**Description of the task:** Report every line below that carries the word "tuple".

**Records provided:**
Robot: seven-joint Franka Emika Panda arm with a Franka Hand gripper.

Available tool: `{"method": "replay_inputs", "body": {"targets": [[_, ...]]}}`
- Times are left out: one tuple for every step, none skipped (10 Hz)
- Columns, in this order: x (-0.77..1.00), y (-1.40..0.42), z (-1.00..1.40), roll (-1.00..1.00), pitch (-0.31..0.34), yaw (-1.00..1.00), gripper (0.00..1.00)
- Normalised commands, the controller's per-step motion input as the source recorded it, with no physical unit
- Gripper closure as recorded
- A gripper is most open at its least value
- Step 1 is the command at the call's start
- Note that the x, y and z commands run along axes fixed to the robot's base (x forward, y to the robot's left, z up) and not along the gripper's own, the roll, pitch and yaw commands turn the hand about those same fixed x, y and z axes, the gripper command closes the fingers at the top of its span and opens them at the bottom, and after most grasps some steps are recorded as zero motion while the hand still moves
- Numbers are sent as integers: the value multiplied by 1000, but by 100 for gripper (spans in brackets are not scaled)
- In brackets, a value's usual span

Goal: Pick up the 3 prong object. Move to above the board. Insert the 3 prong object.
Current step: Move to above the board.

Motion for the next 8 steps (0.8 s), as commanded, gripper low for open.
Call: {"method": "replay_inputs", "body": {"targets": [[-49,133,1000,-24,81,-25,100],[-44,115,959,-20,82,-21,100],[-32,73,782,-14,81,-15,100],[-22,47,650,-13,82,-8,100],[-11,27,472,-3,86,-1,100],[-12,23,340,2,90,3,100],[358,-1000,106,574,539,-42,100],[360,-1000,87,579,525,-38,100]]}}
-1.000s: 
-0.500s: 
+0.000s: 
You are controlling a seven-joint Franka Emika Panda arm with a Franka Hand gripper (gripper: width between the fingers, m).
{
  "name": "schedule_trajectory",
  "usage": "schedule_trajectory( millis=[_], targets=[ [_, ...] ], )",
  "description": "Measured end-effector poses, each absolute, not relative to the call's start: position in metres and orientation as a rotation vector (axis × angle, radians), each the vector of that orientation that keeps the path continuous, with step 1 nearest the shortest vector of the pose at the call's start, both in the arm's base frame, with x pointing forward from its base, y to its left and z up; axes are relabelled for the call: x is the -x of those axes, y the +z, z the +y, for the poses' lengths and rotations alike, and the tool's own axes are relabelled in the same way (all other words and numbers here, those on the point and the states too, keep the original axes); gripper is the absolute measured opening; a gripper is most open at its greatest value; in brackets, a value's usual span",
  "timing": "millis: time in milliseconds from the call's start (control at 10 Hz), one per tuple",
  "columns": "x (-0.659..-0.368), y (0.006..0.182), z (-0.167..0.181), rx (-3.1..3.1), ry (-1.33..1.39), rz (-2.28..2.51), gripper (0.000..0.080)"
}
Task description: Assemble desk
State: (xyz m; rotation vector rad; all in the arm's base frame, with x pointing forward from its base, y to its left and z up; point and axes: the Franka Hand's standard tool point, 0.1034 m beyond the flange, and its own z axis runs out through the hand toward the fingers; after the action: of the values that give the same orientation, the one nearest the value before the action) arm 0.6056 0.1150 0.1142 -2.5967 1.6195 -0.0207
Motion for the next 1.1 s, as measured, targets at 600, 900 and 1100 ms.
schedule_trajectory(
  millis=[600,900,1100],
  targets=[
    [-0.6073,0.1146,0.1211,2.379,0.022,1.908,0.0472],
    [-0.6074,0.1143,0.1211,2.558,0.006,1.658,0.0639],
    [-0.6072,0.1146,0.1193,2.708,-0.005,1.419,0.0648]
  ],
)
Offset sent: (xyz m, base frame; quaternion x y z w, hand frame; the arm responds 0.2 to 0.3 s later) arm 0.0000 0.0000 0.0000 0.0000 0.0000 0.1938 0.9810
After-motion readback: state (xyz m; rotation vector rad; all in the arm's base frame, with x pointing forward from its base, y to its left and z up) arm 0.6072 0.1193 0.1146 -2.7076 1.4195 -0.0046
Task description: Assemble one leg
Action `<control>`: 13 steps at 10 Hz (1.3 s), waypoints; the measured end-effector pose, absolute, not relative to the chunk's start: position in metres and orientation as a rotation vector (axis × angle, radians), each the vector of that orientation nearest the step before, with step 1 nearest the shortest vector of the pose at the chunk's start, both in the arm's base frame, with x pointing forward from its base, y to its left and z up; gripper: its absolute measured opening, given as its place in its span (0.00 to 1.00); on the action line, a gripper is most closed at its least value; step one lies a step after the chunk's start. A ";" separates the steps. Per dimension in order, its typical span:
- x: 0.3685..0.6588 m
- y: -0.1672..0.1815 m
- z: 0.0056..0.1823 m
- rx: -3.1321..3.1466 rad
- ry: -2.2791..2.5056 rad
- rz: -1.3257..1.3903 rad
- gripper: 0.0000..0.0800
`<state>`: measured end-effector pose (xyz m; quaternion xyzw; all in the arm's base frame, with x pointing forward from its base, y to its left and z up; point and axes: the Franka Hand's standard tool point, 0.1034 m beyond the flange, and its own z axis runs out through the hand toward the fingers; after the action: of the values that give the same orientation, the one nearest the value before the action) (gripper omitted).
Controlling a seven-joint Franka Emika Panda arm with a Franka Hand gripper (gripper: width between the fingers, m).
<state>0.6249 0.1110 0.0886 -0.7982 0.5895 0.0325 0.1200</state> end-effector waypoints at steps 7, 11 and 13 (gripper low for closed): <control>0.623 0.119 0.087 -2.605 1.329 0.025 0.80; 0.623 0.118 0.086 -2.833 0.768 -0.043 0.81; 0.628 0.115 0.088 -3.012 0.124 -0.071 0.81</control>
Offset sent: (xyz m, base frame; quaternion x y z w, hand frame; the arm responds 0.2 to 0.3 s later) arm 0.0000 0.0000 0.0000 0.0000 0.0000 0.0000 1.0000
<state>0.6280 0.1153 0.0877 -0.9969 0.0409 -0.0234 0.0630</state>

**Output of the exercise:**
- Times are left out: one tuple for every step, none skipped (10 Hz)
  "timing": "millis: time in milliseconds from the call's start (control at 10 Hz), one per tuple",

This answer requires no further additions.